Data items
-- Opening Marker --

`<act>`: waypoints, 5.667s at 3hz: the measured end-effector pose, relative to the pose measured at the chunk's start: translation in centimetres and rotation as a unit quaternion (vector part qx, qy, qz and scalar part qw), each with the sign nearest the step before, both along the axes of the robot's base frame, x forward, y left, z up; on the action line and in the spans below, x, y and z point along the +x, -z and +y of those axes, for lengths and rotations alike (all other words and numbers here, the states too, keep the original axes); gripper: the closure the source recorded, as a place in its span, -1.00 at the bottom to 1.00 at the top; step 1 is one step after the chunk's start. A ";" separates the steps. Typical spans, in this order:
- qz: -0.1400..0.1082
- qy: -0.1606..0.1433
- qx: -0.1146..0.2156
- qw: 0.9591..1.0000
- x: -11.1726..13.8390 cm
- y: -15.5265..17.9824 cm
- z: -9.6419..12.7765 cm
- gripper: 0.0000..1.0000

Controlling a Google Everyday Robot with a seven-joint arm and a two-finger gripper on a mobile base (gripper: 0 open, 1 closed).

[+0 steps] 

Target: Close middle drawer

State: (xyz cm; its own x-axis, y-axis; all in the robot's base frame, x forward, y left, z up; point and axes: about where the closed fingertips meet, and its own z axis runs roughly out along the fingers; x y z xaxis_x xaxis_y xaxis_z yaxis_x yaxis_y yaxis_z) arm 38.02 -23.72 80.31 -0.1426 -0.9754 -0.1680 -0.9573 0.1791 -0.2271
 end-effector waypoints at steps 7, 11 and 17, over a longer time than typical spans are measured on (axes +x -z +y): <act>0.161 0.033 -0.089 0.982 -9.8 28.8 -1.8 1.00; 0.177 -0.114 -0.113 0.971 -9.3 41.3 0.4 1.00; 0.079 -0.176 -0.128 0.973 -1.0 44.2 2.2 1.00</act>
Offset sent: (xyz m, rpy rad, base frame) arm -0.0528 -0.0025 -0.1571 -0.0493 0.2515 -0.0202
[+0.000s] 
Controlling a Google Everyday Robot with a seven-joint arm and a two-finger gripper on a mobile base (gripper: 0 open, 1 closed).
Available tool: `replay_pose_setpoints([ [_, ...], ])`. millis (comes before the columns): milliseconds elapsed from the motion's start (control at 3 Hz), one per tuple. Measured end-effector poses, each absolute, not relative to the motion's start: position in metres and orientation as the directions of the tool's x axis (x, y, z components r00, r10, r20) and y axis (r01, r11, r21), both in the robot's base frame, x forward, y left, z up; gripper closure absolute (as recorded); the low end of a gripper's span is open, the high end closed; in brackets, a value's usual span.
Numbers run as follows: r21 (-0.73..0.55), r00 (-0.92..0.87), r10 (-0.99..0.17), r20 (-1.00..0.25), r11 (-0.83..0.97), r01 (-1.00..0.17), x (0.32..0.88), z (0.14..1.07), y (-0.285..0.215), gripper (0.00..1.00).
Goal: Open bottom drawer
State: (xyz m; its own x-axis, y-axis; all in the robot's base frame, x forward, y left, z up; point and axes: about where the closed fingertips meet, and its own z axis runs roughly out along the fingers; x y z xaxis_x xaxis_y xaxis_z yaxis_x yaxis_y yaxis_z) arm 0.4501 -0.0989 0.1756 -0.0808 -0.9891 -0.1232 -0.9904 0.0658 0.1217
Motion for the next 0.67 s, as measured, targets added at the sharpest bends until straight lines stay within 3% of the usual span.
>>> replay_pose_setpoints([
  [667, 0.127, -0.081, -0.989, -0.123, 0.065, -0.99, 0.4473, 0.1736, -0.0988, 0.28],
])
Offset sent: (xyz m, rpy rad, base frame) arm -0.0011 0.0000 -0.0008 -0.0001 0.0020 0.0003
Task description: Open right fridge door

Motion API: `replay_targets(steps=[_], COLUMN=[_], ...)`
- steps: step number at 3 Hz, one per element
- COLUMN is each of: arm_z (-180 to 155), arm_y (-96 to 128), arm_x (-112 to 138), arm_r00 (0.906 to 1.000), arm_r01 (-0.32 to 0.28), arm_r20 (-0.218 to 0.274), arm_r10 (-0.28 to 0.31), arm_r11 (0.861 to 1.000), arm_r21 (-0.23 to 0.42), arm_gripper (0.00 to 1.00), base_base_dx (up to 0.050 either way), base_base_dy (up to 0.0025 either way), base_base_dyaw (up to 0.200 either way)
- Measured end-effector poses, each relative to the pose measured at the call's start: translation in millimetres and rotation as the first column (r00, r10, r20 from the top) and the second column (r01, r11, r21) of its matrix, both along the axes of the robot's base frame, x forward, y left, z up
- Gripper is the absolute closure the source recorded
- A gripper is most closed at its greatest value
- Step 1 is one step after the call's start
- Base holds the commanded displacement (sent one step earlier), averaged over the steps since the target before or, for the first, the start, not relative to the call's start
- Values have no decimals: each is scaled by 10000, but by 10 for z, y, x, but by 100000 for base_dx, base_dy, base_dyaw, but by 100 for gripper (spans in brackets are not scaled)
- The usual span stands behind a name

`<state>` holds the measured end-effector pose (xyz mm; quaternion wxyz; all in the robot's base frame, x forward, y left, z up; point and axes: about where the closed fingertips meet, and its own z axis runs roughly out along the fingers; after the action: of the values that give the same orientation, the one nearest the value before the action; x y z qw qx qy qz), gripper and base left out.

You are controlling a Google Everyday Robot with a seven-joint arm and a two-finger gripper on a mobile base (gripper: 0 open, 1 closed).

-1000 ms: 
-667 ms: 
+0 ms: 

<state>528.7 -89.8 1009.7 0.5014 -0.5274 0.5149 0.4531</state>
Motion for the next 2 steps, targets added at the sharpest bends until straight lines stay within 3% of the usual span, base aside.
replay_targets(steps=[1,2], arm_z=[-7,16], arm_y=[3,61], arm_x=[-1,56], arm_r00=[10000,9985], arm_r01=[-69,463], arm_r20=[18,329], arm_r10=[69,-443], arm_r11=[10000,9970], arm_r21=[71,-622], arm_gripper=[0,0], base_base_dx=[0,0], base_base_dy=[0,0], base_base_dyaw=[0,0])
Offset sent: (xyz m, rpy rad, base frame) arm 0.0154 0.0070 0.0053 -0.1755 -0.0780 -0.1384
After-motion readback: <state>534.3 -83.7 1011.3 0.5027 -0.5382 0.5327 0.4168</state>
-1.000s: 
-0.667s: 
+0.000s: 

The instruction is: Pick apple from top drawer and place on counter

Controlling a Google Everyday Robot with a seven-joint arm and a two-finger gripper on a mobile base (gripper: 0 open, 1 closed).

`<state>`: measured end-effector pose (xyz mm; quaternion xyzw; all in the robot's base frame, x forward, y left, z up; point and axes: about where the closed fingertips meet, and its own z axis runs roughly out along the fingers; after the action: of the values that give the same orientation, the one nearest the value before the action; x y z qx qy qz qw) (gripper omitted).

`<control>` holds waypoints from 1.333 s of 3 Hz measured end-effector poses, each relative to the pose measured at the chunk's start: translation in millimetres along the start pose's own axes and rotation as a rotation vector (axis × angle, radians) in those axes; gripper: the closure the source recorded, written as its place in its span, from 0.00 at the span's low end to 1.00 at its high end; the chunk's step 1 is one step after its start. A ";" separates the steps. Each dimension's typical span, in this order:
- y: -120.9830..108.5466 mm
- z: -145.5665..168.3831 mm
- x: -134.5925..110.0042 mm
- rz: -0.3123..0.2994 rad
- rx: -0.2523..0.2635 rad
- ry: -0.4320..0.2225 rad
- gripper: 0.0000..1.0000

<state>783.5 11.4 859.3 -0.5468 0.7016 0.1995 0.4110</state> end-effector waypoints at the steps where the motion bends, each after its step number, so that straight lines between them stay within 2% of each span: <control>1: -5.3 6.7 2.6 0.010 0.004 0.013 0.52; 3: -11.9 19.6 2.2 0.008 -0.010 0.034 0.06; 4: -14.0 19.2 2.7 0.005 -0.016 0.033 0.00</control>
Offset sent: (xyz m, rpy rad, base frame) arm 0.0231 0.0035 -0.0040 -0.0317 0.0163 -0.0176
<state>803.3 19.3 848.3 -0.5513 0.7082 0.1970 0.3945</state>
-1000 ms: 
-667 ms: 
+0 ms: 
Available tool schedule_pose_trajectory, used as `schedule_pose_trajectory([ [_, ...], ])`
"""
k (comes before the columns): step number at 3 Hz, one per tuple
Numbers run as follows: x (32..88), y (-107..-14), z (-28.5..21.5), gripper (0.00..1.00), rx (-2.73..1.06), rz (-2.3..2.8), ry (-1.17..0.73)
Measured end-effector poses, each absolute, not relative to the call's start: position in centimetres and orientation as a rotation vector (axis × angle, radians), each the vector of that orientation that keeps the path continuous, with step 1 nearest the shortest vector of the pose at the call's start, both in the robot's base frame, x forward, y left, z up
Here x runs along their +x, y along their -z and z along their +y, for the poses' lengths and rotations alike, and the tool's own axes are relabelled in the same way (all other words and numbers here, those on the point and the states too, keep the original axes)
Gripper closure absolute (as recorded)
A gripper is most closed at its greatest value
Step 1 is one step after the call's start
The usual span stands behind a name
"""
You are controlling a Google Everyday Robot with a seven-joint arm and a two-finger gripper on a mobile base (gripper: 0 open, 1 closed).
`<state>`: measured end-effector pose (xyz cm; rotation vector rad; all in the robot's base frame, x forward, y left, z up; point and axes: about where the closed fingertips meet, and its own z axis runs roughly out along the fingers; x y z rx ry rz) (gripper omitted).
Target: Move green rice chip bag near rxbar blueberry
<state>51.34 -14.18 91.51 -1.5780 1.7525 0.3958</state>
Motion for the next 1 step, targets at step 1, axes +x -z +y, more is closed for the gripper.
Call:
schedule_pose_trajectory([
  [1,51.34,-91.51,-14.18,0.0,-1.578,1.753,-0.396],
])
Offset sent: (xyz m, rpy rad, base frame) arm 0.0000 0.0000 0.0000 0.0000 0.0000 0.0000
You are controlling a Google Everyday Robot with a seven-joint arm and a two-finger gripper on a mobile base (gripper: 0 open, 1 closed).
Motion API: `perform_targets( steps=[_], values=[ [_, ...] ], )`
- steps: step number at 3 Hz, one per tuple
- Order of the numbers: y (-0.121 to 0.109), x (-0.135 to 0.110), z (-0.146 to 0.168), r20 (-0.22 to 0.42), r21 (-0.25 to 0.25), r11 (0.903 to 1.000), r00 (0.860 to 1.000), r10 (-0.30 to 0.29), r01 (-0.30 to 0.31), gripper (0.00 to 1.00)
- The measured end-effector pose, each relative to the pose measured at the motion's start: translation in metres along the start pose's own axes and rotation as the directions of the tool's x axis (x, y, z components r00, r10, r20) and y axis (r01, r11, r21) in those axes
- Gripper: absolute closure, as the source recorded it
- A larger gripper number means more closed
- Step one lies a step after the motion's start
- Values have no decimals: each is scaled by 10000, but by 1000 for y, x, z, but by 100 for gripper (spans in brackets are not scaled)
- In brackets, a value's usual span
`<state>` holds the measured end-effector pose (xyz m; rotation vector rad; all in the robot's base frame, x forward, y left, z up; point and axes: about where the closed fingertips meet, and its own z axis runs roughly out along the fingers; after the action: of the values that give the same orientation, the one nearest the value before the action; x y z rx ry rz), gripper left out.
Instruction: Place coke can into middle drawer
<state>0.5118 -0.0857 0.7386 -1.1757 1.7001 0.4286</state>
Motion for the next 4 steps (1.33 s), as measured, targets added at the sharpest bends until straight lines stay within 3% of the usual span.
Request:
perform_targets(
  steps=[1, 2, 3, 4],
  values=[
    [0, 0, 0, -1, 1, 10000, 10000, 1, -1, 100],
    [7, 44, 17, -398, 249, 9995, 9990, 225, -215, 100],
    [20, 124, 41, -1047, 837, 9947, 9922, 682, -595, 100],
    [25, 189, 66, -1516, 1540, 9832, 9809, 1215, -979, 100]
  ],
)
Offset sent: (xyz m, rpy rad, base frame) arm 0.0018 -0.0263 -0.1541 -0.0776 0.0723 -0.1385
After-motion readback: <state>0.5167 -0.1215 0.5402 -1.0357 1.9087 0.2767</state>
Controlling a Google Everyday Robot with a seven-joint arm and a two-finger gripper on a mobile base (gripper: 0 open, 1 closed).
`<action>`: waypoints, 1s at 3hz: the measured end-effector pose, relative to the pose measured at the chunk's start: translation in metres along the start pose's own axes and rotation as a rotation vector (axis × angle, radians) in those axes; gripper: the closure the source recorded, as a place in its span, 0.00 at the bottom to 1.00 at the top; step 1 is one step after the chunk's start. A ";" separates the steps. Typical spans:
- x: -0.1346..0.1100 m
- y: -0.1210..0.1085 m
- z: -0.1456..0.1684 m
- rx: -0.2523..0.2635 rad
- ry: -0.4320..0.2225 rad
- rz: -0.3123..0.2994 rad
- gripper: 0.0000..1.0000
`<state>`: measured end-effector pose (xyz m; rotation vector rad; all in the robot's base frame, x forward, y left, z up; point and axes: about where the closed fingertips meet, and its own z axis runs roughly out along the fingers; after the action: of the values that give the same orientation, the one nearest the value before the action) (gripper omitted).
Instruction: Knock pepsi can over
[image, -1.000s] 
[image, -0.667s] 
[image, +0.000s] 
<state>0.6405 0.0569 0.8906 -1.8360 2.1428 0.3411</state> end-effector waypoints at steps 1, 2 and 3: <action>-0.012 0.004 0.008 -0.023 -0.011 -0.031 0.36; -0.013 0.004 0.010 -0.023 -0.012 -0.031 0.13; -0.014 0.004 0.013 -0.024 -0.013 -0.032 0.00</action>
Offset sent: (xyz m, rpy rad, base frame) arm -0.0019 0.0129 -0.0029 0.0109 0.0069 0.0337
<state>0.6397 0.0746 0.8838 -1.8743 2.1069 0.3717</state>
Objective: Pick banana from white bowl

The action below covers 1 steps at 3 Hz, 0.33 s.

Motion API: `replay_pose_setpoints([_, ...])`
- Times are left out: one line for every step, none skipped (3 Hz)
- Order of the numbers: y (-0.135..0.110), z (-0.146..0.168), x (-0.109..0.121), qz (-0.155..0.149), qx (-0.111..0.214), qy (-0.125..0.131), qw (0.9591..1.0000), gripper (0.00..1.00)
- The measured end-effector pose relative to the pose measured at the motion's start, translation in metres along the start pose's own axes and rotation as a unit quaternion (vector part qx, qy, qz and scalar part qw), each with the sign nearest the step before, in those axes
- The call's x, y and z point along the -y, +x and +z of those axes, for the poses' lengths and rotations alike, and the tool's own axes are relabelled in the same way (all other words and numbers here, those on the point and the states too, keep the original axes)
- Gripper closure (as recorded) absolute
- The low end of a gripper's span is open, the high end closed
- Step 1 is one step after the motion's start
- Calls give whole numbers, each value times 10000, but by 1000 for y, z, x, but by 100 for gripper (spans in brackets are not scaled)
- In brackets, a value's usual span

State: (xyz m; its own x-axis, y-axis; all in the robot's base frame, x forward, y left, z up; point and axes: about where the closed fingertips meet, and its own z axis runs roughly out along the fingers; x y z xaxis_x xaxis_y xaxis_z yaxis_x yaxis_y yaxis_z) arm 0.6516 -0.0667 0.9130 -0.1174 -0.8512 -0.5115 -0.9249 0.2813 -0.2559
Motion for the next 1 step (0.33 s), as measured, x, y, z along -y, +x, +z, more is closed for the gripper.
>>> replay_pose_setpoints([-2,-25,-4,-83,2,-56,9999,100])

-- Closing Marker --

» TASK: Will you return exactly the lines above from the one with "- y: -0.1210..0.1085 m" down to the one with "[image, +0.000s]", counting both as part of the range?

» RESULT FOR THIS EXERCISE:
- y: -0.1210..0.1085 m
- z: -0.1456..0.1684 m
- rx: -0.2523..0.2635 rad
- ry: -0.4320..0.2225 rad
- rz: -0.3123..0.2994 rad
- gripper: 0.0000..1.0000
`<state>`: measured end-effector pose (xyz m; rotation vector rad; all in the robot's base frame, x forward, y left, z up; point and axes: about where the closed fingertips meet, and its own z axis runs roughly out along the fingers; after the action: of the values that give the same orientation, the one nearest the value before the action) (gripper omitted).
Instruction: Knock pepsi can over
[image, -1.000s] 
[image, -0.667s] 
[image, +0.000s] 

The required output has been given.